Aside from the vanity issue, the reality of the situation freaks me out. The changes to my life and body have been gradual, so subtle that I barely noticed the grinning beast sneaking up on me. It's been little things, quiet things, practically unnoticed until the dreaded B word entered my lexicon. Preferring a Saturday night at home reading with music playing gently in the background. Not wanting to drink more than two glasses of wine in a sitting. The slight spreading around my middle. A sudden desire to stop coloring my hair, just to see what color exactly I am.* Less makeup, more sunscreen, and oodles of Crème de la Mer. Cholesterol checks and mammograms and inside jokes about hot flashes and colonoscopies.

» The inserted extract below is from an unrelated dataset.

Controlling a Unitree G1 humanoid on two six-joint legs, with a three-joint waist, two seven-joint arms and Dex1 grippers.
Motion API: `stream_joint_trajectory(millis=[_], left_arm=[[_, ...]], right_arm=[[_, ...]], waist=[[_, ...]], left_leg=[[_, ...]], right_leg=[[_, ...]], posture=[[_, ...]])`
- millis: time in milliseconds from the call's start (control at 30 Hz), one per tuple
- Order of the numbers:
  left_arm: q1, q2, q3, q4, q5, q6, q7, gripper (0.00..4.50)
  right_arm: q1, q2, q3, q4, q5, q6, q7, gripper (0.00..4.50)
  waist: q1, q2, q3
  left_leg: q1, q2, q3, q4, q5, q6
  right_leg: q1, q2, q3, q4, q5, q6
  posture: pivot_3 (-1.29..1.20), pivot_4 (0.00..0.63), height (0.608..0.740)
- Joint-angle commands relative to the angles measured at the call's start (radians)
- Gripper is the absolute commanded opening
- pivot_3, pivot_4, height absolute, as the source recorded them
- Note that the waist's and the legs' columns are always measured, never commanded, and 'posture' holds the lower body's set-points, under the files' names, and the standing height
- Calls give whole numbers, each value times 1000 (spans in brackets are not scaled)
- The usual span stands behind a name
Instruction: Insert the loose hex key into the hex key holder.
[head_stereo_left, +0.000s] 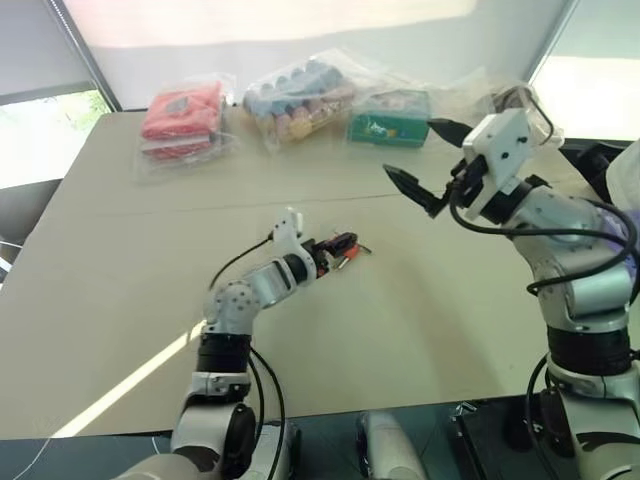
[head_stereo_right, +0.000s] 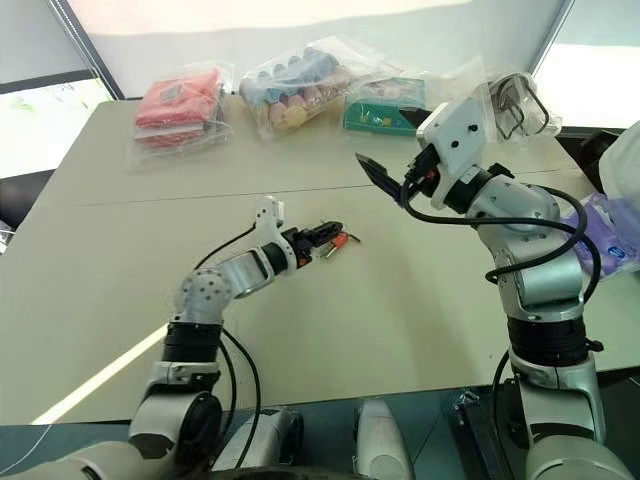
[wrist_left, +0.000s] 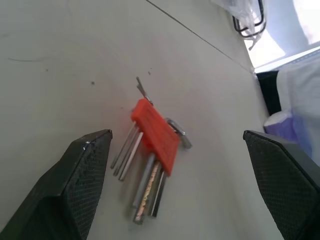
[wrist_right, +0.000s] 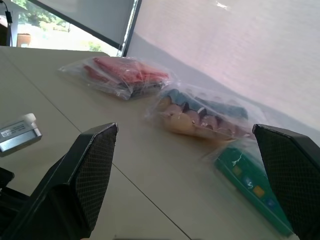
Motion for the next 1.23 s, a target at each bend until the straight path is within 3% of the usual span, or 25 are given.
stream_joint_trajectory(millis=[33, 133, 300, 400, 533, 700, 867, 1033, 1233], left_arm=[[30, 94, -3, -106, 9, 119, 3, 4457], [49, 187, -38, -197, 15, 173, -59, 4457], [53, 324, -103, -322, 55, 87, -235, 4457], [43, 389, -142, -371, 132, -35, -337, 4457], [-19, 477, -173, -320, 331, -343, -456, 4457], [-63, 535, -198, -224, 417, -472, -591, 4457], [8, 712, -198, -249, 388, -474, -873, 4457], [93, 835, -133, -272, 312, -401, -1009, 4457], [131, 873, -113, -301, 281, -359, -1066, 4457]], right_arm=[[-34, -2, -4, -1, -11, -45, 10, 4500], [-38, -4, -2, 20, -15, -63, 22, 4500], [0, -33, 3, 39, 11, -43, 104, 4500], [70, -75, -1, 28, 34, -15, 173, 4500], [196, -141, -3, -1, 55, 19, 247, 4500], [284, -213, -19, -32, 80, 56, 312, 4500], [363, -308, -65, -66, 93, 77, 370, 4500], [376, -364, -117, -66, 102, 83, 392, 4500], [370, -396, -141, -72, 110, 93, 403, 4500]], waist=[[-1, 0, 0], [-2, 0, 0], [7, 0, 0], [19, 0, 0], [26, 0, 1], [24, 0, 1], [17, 0, 1], [19, 0, 1], [27, 0, 1]], left_leg=[[0, 0, 0, 0, 0, 0], [0, 0, 0, 0, 0, 0], [-1, 0, 0, 0, 0, 0], [-1, -1, -1, 0, 0, 0], [-1, 0, 0, 0, 0, 0], [-1, -1, 0, 0, 0, 0], [-2, 0, 0, -1, 0, 1], [-2, 0, 0, 0, -4, 7], [-2, 0, 0, 0, -4, 7]], right_leg=[[0, 0, 0, 0, 0, 0], [0, 0, 0, 0, 0, 0], [0, 0, 0, -1, 0, 0], [1, -1, 0, -2, 0, 0], [1, -1, 0, -3, 0, 0], [1, -1, 0, -3, 0, 0], [-1, -1, 0, -3, 0, 0], [0, -1, 0, -3, 0, 0], [1, -1, -1, -4, 0, 0]], posture=[[0, 150, 740], [0, 150, 740], [0, 150, 740], [0, 150, 740], [0, 150, 740], [0, 150, 740], [0, 150, 740], [0, 150, 740], [0, 150, 740]])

When my new reading glasses arrived yesterday, I put them on and modeled them for my husband, who raised an eyebrow and said I looked a bit like Carrie Donovan. Not exactly the response I was looking for. Alas.
I can trace this now obviously cataclysmic change back to a single moment, a few years ago, when a friend's husband passed away. Her loss hit me in a way I coudn't have predicted, or even understood. It brought about a sudden recognition of my own mortality, and that of those I love, the first I've ever really felt. That led to a surprisingly deep depression, one of which I came out of with a new outlook on life. I wanted to be more authentic. To be true to myself, instead of what people expected of me. To focus on what matters to the internal me rather than worrying about buffing and polishing the surface.
And I changed accordingly. And for the better, I believe. I do yoga now. I meditate. I feel a new creative freedom that I'd never felt before. I don't concern myself with what people think about me. I am infinitely more empathetic. I appreciate the things I have more, and feel losses more keenly.
I guess I shouldn't say I'm growing old. I am simply growing up.
*9 months in, it's dark blond with copious natural highlights. Rather pretty, actually.